WHAT TO PRODUCE => In the response, each entry below should appear again exactly as given.

◇ ◇ ◇

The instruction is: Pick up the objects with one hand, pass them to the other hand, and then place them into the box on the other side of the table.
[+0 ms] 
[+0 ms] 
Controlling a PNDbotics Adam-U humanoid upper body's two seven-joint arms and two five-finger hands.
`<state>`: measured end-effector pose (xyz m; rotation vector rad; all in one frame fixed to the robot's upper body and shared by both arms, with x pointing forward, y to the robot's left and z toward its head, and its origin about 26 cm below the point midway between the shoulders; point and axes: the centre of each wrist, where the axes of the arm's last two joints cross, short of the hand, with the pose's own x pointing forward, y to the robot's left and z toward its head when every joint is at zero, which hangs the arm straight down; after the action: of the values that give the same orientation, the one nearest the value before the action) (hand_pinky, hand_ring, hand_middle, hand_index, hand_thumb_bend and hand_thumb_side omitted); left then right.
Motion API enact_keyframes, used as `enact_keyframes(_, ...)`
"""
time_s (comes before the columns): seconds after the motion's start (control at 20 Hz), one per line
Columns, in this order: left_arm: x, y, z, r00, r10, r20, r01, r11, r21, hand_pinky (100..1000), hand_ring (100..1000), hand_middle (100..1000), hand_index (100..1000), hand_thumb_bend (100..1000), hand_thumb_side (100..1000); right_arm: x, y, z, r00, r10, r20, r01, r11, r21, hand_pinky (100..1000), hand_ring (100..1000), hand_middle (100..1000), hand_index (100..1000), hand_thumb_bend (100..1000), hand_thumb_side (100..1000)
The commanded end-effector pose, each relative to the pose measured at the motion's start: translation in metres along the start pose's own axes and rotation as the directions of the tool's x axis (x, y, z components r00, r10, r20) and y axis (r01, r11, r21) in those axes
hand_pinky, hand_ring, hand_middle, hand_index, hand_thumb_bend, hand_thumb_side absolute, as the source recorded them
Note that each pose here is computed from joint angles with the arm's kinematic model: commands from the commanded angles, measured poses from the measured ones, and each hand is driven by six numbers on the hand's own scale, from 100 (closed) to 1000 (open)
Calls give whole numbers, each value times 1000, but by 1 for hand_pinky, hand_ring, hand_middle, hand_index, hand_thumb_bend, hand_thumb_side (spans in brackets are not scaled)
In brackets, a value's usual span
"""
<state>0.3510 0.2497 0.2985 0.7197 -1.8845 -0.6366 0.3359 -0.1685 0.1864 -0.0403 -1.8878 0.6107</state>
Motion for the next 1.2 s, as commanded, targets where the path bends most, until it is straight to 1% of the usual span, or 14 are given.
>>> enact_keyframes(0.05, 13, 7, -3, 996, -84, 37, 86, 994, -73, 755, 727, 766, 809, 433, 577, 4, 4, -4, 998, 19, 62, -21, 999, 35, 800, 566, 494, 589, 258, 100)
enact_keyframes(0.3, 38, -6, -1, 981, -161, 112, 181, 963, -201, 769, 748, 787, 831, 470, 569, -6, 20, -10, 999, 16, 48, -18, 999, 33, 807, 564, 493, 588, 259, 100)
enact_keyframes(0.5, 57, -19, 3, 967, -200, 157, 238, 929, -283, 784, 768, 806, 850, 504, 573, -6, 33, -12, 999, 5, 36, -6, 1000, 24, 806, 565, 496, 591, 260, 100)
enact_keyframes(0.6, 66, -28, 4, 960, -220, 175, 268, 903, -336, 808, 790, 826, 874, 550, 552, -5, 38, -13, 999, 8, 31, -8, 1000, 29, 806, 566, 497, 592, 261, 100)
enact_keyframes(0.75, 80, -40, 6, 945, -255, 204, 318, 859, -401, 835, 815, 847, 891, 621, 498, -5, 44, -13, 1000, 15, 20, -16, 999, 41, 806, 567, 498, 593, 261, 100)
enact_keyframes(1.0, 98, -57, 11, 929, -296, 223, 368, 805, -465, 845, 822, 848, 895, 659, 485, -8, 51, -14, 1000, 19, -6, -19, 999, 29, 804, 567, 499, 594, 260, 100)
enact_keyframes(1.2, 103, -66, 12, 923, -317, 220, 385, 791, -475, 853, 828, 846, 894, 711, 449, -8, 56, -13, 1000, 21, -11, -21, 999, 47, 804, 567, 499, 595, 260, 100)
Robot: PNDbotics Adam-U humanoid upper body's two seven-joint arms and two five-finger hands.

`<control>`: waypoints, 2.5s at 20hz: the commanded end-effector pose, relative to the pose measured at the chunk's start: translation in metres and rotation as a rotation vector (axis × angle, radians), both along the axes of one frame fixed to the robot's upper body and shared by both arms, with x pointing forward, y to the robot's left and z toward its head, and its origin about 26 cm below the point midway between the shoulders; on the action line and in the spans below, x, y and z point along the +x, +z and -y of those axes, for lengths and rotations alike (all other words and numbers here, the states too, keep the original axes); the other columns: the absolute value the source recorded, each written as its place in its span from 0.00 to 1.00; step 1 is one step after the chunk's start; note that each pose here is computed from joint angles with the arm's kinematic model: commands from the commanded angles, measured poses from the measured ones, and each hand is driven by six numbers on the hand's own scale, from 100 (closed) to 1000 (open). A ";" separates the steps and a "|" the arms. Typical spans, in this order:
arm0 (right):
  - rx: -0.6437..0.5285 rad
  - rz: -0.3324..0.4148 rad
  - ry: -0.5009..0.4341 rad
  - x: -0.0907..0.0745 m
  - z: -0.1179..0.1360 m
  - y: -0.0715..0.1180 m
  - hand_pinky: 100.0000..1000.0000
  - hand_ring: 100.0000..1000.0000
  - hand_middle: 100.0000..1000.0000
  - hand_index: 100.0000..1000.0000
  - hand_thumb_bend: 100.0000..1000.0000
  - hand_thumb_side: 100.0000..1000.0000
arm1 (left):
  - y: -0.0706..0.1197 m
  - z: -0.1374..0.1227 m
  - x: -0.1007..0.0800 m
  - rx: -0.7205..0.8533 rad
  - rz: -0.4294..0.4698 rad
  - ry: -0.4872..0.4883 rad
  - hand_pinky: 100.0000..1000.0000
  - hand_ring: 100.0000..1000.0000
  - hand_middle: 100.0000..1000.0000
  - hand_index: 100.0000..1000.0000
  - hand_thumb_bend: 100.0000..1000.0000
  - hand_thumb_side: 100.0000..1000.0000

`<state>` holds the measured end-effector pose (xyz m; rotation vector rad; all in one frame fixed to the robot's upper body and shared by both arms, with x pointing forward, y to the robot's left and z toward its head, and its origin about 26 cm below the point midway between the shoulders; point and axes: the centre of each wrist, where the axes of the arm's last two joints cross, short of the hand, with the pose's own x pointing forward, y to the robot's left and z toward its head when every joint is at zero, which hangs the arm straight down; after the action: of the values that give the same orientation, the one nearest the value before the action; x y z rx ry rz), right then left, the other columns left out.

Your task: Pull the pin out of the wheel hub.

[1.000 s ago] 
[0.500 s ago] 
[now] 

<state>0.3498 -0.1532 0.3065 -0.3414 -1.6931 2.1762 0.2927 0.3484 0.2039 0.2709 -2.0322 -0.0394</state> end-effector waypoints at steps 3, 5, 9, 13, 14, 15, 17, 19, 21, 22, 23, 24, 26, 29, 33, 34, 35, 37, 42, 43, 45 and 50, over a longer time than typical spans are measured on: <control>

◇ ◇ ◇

SOLVED EXERCISE =>
The instruction is: Pick up the objects with one hand, pass them to the other hand, and then place them into the box on the other side of the table.
[+0 ms] 
[+0 ms] 
Controlling a PNDbotics Adam-U humanoid upper body's two seven-joint arms and two five-finger hands.
`<state>`: measured end-effector pose (xyz m; rotation vector rad; all in one frame fixed to the robot's upper body and shared by both arms, with x pointing forward, y to the robot's left and z toward its head, and its origin about 26 cm below the point midway between the shoulders; point and axes: the centre of each wrist, where the axes of the arm's last two joints cross, short of the hand, with the pose's own x pointing forward, y to the robot's left and z toward its head when every joint is at zero, which hangs the arm straight down; after the action: of the values that give the same orientation, the one nearest the value before the action) (hand_pinky, hand_ring, hand_middle, hand_index, hand_thumb_bend and hand_thumb_side omitted); left then right.
Motion API enact_keyframes, used as `enact_keyframes(_, ...)`
"""
time_s (comes before the columns): seconds after the motion's start (control at 20 Hz), one per line
Columns, in this order: left_arm: x, y, z, r00, r10, r20, r01, r11, r21, hand_pinky (100..1000), hand_ring (100..1000), hand_middle (100..1000), hand_index (100..1000), hand_thumb_bend (100..1000), hand_thumb_side (100..1000); right_arm: x, y, z, r00, r10, r20, r01, r11, r21, hand_pinky (100..1000), hand_ring (100..1000), hand_middle (100..1000), hand_index (100..1000), hand_thumb_bend (100..1000), hand_thumb_side (100..1000)
The commanded end-effector pose, each relative to the pose measured at the motion's start: translation in metres along the start pose's own axes and rotation as the directions of the tool's x axis (x, y, z components r00, r10, r20) and y axis (r01, r11, r21) in those axes
hand_pinky, hand_ring, hand_middle, hand_index, hand_thumb_bend, hand_thumb_side absolute, as the source recorded them
Note that each pose here is computed from joint angles with the arm's kinematic model: commands from the commanded angles, measured poses from the measured ones, and each hand is driven by six numbers on the hand's own scale, from 100 (closed) to 1000 (open)
Calls give whole numbers, each value times 1000, but by 1 for hand_pinky, hand_ring, hand_middle, hand_index, hand_thumb_bend, hand_thumb_side (spans in brackets are not scaled)
In brackets, a value's usual span
"""
<state>0.3510 0.2497 0.2985 0.7197 -1.8845 -0.6366 0.3359 -0.1685 0.1864 -0.0403 -1.8878 0.6107</state>
Motion for the next 1.2 s, as commanded, targets where the path bends most, until it is straight to 1% of the usual span, or 14 are given.
>>> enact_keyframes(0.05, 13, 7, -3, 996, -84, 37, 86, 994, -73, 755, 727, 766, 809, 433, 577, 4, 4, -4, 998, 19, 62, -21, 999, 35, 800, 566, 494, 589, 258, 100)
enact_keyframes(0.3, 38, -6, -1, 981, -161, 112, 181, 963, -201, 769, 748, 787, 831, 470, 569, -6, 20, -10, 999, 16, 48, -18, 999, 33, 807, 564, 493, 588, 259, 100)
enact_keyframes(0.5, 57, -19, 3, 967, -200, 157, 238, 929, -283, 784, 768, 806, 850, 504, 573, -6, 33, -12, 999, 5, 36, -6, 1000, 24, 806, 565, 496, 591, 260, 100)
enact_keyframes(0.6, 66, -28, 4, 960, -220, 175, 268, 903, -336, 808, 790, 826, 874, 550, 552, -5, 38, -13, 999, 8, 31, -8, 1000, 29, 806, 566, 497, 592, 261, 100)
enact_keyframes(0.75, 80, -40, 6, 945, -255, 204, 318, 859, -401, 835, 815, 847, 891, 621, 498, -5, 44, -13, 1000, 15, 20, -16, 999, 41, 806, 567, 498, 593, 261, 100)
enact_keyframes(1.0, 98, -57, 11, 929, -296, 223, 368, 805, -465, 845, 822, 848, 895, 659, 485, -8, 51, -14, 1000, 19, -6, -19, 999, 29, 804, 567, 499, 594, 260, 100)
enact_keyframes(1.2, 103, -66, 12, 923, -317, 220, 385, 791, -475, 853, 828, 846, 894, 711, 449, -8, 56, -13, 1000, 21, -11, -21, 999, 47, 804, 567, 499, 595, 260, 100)
Robot: PNDbotics Adam-U humanoid upper body's two seven-joint arms and two five-finger hands.

`<control>`: waypoints, 2.5s at 20hz: the commanded end-effector pose, relative to the pose measured at the chunk's start: translation in metres and rotation as a rotation vector (axis × angle, radians), both along the axes of one frame fixed to the robot's upper body and shared by both arms, with x pointing forward, y to the robot's left and z toward its head, and its origin about 26 cm below the point midway between the shoulders; on the action line and in the spans below, x, y and z point along the +x, +z and -y of those axes, for lengths and rotations alike (all other words and numbers here, the states too, keep the original axes); the other columns: the absolute value the source recorded, each written as its place in its span from 0.00 to 1.00; step 1 is one step after the chunk's start; note that each pose here is computed from joint angles with the arm's kinematic model: commands from the commanded angles, measured poses from the measured ones, and each hand is driven by six numbers on the hand's own scale, from 100 (closed) to 1000 (open). A ";" separates the steps and a "|" the arms. Typical spans, in this order:
arm0 (right):
  - rx: -0.6437..0.5285 rad
  - rz: -0.3324..0.4148 rad
  - ry: -0.5009..0.4341 rad
  - x: -0.0907..0.0745 m
  - z: -0.1179..0.1360 m
  - y: -0.0715..0.1180 m
  - hand_pinky: 100.0000..1000.0000
  - hand_ring: 100.0000..1000.0000
  - hand_middle: 100.0000..1000.0000
  - hand_index: 100.0000..1000.0000
  - hand_thumb_bend: 100.0000..1000.0000
  - hand_thumb_side: 100.0000..1000.0000
arm1 (left):
  - y: -0.0706..0.1197 m
  - z: -0.1374..0.1227 m
  - x: -0.1007..0.0800 m
  - rx: -0.7205..0.8533 rad
  - rz: -0.4294..0.4698 rad
  - ry: -0.4872..0.4883 rad
  - hand_pinky: 100.0000..1000.0000
  - hand_ring: 100.0000..1000.0000
  - hand_middle: 100.0000..1000.0000
  - hand_index: 100.0000..1000.0000
  - hand_thumb_bend: 100.0000..1000.0000
  - hand_thumb_side: 100.0000..1000.0000

`<state>` holds the measured end-effector pose (xyz m; rotation vector rad; all in one frame fixed to the robot's upper body and shared by both arms, with x pointing forward, y to the robot's left and z toward its head, and its origin about 26 cm below the point midway between the shoulders; point and axes: the centre of each wrist, where the axes of the arm's last two joints cross, short of the hand, with the pose's own x pointing forward, y to the robot's left and z toward its head when every joint is at zero, which hangs the arm straight down; after the action: of the values that give the same orientation, the one nearest the value before the action; x y z rx ry rz), right then left, the other columns left out.

Your task: Pull the pin out of the wheel hub.

[1.000 s ago] 
[0.500 s ago] 
[now] 

<state>0.3498 -0.1532 0.3065 -0.3414 -1.6931 2.1762 0.2927 0.3484 0.2039 0.2709 -2.0322 -0.0394</state> end-effector waypoints at steps 3, 5, 9, 13, 14, 15, 17, 19, 21, 22, 23, 24, 26, 29, 33, 34, 35, 37, 42, 43, 45 and 50, over a longer time than typical spans are measured on: <control>

The requested output is now complete.